Clival chordomas tumors are locally invasive tumors that arise in the base of the skull.
Clival chordomas are best treated with maximal surgical removal followed by focused radiotherapy. Fortunately, the majority of chordomas can be removed via the nose using an endonasal endoscopic approach. At the Brain Tumor Center (BTC), we have the world’s best chordoma tumor surgeons with the largest endonasal experiences treating clival chordomas. By incorporating cutting edge technology and instrumentation with proven surgical experience, we make chordoma surgery safer, less invasive and more effective.
Learn more about our multidisciplinary team of Neurosurgery, Radiation Oncology, Otolaryngology, Neuro-oncology, Neuro-ophthalmology, Endocrinology and Neuropathology.
Chordoma tumors are locally invasive slow growing malignant tumors that arise from the remnant of the primitive notochord. They occur most commonly in the skull base (clivus) and lower spine; approximately 40% of chordomas and chondrosarcomas arise in the clivus (directly below the sella turcica and pituitary gland). Chordomas can behave quite aggressively and are often extensively invasive into surrounding skull base structures.

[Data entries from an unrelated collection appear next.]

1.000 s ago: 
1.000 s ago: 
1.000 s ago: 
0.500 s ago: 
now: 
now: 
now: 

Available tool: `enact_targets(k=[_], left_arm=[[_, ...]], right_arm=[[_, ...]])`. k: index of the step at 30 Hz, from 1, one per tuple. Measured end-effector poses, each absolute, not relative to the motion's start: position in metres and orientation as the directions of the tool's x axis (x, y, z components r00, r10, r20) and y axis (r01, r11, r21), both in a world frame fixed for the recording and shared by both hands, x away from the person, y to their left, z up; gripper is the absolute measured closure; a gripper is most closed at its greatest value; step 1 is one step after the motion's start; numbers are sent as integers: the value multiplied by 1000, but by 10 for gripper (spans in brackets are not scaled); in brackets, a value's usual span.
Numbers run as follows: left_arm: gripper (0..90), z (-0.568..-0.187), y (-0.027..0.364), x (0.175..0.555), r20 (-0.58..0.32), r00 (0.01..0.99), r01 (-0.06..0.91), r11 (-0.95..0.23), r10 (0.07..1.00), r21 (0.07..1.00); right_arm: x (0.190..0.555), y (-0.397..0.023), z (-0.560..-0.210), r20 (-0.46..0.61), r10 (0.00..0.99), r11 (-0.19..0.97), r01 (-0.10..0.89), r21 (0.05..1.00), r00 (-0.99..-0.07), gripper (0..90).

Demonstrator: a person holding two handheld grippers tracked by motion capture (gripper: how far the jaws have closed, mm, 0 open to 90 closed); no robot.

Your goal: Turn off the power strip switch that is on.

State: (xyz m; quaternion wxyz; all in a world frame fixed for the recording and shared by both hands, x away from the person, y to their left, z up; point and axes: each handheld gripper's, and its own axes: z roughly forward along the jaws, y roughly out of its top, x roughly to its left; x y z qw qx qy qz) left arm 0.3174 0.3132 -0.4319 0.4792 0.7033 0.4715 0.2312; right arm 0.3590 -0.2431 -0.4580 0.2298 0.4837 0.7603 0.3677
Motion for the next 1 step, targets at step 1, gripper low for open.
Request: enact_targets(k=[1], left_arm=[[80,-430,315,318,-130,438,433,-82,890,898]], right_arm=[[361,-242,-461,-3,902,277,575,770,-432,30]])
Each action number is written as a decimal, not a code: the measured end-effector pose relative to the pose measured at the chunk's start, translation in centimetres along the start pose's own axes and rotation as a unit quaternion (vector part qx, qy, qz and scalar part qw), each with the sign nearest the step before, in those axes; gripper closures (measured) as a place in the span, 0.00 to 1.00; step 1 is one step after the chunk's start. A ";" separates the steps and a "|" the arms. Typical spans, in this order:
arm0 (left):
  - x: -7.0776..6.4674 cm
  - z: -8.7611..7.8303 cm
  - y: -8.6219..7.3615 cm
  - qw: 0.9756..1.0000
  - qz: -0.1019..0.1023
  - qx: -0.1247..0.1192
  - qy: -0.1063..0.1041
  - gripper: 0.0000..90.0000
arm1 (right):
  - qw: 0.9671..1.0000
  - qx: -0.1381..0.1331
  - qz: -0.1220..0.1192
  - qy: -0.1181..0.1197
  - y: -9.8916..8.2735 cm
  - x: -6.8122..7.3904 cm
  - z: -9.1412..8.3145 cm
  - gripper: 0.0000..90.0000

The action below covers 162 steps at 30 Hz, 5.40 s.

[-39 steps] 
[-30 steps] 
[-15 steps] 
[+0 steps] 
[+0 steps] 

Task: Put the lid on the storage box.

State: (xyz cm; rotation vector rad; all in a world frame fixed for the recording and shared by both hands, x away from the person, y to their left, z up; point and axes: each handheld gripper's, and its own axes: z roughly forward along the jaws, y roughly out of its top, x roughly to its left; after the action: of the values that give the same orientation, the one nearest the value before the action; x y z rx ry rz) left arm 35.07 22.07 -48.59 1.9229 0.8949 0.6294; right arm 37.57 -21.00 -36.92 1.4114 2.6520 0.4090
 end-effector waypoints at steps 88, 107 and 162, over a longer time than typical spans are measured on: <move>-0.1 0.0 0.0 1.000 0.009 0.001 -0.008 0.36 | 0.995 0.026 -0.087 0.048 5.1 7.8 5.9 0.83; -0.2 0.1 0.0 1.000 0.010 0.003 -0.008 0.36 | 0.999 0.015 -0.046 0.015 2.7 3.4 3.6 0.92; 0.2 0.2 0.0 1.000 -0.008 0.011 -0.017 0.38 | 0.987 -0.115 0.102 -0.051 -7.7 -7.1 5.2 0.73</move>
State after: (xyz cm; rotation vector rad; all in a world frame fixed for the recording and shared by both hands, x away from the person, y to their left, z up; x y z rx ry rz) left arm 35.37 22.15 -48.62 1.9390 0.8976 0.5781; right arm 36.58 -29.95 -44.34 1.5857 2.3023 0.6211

A small subset of patients (~10%) may develop metastases to distant sites beyond their site of origin.
The most common presenting symptom of a clival chordoma is double vision. Less common symptoms may include visual loss, hearing loss, difficulty swallowing, facial numbness, incoordination and motor weakness and nasal congestion.

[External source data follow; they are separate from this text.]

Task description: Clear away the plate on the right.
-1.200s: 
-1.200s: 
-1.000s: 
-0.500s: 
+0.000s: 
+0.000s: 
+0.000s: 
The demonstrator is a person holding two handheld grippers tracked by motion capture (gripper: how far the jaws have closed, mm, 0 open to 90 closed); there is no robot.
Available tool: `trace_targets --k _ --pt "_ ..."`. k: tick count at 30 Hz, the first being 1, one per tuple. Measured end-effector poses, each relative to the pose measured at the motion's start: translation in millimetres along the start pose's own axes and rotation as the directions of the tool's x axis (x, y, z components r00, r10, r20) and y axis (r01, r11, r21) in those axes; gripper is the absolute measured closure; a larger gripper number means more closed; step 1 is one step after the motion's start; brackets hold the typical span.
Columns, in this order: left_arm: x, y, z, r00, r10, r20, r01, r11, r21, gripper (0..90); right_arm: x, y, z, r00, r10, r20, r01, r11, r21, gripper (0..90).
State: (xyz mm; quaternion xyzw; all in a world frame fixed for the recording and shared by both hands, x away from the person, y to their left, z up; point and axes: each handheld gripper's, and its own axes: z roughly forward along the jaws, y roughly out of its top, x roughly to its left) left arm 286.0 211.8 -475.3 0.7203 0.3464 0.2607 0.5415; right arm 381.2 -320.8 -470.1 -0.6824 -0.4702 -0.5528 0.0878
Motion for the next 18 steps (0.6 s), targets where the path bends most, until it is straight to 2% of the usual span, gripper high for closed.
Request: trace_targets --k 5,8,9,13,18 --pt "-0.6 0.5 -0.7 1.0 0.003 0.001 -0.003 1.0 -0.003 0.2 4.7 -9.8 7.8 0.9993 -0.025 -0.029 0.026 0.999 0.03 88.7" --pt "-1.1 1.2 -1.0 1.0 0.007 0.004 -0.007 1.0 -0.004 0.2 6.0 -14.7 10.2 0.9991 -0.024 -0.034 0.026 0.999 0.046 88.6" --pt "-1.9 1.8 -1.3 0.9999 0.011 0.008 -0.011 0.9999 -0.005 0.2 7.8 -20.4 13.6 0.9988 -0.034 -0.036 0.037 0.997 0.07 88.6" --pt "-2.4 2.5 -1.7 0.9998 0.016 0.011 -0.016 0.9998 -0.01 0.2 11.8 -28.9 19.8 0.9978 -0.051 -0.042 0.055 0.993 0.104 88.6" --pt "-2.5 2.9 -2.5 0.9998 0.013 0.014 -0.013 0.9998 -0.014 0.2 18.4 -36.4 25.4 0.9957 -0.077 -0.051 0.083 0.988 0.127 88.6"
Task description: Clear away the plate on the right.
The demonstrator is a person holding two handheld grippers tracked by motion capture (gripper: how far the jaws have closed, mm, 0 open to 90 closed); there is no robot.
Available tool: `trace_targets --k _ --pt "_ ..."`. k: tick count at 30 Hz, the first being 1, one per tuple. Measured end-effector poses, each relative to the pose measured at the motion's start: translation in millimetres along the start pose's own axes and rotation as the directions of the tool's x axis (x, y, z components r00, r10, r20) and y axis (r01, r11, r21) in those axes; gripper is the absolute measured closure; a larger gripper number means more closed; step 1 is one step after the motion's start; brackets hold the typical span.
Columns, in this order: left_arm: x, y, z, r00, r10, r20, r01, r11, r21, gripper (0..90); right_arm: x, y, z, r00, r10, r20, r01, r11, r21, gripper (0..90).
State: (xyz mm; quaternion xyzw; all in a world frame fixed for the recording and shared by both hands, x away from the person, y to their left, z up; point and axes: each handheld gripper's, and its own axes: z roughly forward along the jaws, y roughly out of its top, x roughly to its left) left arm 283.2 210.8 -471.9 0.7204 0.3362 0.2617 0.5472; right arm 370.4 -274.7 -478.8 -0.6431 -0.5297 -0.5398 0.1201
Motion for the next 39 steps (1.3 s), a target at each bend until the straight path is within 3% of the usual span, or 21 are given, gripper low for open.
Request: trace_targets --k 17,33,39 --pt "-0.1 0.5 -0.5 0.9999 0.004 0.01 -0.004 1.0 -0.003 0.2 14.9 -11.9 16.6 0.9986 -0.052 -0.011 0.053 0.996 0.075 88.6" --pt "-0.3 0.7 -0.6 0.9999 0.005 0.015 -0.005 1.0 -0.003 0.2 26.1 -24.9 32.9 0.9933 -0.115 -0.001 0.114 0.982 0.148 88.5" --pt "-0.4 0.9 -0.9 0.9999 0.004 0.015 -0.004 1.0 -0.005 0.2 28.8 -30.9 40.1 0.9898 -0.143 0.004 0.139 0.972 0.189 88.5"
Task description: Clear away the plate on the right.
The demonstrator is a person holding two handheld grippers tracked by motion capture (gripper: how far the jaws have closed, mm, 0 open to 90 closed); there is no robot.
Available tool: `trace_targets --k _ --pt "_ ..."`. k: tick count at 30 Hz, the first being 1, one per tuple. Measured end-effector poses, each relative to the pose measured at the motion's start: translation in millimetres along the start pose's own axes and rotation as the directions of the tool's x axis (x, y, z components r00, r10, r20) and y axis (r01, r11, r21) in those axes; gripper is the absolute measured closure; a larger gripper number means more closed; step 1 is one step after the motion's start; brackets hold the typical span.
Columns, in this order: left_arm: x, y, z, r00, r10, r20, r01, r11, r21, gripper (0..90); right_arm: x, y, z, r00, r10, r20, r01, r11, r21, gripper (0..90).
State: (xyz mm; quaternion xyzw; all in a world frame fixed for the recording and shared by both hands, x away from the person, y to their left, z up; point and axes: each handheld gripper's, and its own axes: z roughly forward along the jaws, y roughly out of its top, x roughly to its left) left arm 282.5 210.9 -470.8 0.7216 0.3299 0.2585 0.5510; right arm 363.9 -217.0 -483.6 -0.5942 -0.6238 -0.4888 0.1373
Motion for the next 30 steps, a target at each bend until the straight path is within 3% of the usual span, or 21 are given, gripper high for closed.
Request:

These skull base tumors are best diagnosed by MRI and CT scans which will clearly show the extent of tumor and bony destruction. Focused MRIs of the pituitary region, sinuses, temporal bones or internal auditory canals may be indicated to obtain better anatomical detail of a chordoma. Other tests may also be needed prior to surgery such as angiography (typically now performed as a CT angiogram or an MR angiogram), visual field tests, an audiogram or hormonal tests.
Initial treatment for a clival chordoma is with surgical removal or debulking. Given their midline location, most clival chordomas and chondrosarcomas are best removed via an endonasal endoscopic approach. However, some extensive and/or laterally placed chordomas may require different skull base surgical approaches. Because chordomas typically invade the bone and dura of the skull base as well as cavernous sinus area, complete surgical resection is often not possible and continued growth of residual tumor is common. Extensive surgery can certainly improve long term survival but over aggressive tumor removal can be associated with significant neurological complications. Most recurrent or residual chordomas are treated with Stereotactic Radiotherapy (SRT), stereotactic radiosurgery (SRS) or proton beam radiation. Chemotherapy is generally ineffective for treating chordomas although clinical trials of some experimental chemotherapies are available.